Illustration of DIMA in comparison to German intonation annotation according to GToBI, ToGI, and KIM as supplementary material to the ICPhS-2019 paper.

Figure 1: Annotation example comparing DIMA (tiers 3 – phrase, 4 – tone, and 5 – prominence) with GToBI (tier 6), ToGI (tier 7), and KIM (tier 8); the phrase is „Without hesitation, Petra takes them (the curtains) down and carries them to the washing machine“.
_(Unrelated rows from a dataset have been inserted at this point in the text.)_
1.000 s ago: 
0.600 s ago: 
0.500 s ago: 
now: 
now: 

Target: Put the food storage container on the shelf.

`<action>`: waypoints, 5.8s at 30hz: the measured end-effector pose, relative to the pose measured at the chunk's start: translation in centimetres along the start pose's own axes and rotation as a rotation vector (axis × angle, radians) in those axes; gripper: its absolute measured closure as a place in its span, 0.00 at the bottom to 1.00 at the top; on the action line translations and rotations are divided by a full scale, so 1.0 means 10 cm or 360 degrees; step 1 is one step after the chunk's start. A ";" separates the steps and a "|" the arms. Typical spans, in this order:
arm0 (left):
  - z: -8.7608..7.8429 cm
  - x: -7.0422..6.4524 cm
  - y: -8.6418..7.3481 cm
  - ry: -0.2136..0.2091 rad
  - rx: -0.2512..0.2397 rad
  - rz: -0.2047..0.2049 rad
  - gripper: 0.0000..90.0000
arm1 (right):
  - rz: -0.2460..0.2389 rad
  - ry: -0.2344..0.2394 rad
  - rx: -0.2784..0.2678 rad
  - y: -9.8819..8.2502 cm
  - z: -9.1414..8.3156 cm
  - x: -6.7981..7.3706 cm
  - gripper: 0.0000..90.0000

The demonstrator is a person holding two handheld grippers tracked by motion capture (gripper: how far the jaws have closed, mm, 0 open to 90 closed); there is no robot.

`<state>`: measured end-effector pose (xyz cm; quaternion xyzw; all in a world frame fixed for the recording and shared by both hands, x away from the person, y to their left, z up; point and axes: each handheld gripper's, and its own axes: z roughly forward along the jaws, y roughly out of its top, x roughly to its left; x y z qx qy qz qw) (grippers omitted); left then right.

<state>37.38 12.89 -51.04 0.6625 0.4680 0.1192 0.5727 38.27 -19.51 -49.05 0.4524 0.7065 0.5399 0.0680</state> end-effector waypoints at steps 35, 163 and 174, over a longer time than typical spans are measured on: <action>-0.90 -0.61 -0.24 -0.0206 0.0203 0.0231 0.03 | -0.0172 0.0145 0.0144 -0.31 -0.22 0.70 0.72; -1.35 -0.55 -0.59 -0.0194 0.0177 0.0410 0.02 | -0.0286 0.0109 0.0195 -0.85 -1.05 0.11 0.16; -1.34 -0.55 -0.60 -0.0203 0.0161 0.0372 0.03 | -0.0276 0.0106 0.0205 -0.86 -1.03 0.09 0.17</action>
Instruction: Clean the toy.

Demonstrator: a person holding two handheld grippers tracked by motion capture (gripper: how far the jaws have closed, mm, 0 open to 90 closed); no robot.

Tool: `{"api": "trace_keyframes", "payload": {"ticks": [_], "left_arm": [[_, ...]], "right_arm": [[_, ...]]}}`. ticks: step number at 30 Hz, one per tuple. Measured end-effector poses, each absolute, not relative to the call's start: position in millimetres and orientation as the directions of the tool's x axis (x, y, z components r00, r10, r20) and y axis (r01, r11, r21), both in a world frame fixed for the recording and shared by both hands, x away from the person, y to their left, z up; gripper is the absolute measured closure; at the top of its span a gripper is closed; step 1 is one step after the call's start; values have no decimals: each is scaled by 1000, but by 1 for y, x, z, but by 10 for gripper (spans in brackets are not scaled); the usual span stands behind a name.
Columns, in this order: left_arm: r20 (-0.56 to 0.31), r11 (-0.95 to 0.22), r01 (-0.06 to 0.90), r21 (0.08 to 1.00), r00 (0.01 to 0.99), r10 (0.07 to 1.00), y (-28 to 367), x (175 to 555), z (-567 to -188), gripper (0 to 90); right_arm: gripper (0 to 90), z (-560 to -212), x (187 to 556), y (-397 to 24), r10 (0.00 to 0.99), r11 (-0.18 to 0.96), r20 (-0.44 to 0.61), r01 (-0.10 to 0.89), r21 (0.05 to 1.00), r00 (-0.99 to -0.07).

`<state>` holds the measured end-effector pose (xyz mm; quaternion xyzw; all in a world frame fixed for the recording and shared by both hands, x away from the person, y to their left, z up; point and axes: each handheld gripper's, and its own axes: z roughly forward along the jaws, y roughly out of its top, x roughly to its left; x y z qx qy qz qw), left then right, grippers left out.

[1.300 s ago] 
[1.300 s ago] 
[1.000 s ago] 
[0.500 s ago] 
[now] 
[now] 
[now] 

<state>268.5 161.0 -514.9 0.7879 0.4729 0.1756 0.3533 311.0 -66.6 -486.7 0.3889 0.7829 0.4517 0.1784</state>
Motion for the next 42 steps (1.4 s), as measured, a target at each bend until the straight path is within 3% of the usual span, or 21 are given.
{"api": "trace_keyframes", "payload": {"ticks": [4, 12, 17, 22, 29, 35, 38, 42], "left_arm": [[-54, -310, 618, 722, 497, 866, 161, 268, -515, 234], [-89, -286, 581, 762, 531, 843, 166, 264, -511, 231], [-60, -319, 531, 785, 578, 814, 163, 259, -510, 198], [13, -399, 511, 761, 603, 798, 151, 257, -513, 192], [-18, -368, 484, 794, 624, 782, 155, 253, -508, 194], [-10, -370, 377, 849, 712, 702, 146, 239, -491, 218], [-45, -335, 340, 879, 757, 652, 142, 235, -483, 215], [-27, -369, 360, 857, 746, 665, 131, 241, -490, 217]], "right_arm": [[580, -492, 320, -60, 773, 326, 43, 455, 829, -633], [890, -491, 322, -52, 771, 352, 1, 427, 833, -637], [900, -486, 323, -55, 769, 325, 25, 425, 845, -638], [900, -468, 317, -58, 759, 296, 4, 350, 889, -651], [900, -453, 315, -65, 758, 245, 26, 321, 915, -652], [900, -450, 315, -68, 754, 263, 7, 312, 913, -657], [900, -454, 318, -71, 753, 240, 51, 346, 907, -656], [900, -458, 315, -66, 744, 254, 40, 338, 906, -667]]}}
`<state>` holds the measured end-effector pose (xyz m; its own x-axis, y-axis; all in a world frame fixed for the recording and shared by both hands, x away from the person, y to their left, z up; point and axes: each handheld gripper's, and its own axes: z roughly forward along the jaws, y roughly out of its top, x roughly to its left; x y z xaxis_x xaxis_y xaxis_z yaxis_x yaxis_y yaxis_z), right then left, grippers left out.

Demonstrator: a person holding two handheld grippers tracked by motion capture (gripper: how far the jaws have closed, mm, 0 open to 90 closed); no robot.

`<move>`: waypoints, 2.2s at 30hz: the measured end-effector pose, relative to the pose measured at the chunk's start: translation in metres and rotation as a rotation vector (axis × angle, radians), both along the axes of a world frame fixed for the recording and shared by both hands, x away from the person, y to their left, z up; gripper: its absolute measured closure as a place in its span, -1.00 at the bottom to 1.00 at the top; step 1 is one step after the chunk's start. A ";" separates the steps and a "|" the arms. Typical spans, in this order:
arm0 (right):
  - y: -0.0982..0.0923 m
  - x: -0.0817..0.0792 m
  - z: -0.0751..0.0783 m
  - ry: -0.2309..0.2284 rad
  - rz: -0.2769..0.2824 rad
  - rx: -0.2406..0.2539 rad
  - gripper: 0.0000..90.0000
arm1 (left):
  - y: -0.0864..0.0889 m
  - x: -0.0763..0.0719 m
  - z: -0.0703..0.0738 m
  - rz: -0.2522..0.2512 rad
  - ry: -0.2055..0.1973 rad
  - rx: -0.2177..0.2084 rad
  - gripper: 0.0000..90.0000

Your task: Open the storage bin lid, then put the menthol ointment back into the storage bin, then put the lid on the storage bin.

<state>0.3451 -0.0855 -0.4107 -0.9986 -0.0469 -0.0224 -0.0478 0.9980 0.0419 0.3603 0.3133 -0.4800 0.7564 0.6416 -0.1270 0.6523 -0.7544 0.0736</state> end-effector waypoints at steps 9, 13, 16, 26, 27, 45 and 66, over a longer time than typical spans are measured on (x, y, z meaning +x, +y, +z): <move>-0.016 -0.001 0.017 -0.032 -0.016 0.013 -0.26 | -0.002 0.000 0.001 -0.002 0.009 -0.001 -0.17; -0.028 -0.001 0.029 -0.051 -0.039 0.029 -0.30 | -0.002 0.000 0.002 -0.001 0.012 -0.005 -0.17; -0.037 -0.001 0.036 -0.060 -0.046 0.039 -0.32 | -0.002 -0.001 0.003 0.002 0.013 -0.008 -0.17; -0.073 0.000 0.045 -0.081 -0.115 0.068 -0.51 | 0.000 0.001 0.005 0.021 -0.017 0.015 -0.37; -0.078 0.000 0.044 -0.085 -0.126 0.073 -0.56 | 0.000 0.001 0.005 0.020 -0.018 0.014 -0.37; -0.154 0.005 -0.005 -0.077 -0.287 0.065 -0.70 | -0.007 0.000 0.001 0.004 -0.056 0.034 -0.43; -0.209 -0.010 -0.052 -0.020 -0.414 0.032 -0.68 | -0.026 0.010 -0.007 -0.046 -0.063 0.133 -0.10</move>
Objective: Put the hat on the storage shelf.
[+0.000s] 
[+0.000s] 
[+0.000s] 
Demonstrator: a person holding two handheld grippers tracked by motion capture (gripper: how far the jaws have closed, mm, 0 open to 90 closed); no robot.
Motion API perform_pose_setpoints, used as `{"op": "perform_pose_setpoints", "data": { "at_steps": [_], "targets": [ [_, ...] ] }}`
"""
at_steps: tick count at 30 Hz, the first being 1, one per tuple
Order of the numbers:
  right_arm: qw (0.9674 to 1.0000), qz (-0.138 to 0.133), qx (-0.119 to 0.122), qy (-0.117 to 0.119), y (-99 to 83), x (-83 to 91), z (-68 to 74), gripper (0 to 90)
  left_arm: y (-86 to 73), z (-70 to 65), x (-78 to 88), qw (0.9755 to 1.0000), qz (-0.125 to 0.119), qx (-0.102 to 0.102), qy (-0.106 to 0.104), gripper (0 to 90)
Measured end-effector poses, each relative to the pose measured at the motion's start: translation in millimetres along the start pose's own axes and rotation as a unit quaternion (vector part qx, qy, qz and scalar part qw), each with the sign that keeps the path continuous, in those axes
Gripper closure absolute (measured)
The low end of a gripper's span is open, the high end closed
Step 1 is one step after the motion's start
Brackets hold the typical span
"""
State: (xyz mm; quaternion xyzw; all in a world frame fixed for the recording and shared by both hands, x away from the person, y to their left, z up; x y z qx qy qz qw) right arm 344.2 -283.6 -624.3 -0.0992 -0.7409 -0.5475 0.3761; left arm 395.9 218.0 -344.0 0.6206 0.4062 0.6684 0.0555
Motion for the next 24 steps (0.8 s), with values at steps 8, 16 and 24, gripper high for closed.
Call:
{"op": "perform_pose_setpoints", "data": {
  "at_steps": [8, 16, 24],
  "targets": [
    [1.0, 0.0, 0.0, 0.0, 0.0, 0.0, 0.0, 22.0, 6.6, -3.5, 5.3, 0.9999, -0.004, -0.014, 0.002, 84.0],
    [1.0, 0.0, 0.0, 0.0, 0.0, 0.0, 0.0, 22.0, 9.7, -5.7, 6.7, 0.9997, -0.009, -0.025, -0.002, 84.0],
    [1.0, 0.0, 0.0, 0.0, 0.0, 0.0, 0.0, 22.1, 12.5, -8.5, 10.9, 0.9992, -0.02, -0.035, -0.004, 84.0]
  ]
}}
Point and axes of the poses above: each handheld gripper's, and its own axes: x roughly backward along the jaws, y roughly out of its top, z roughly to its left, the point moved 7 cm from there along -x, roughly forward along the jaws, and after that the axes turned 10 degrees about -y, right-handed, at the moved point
Comparison of phrase boundaries

DIMA has a separate phrase tier compared to all other systems that comprise the boundary information with tonal information. The annotation example in Figure 1 illustrates an utterance that according to the DIMA annotation in tier 3, perceptually comprises two phrases with a strong boundary annotated as ‚%‘ at the phrase-layer. The first phrase contains two phrases separated by a weak boundary annotated as ‚-‚. All systems have final boundary tones, most of them have initial boundary tones (e.g. initial boundary tones are optional in GToBI and hence no initial boundary tones are shown in the example). The DIMA phrase tier marks phrase boundaries which are annotated independent of tone. The boundary is marked on the basis of different perceptual boundary cues.
What is not shown here is that DIMA, KIM and IPrA mark register changes.

Comparison of prominences

Some systems mark prominence on a separate tier including DIMA. However, prominence and tone are mixed in the phonological models, whereas prominence marking in DIMA is independent of tone. The perceptual prominence on tier 5 shows three ’strong prominences‘ (‚2‘) in the first phrase and two prominences in the second phrase, one ‚weak prominence‘ (‚1′) and one ’strong prominence‘ (‚2‘).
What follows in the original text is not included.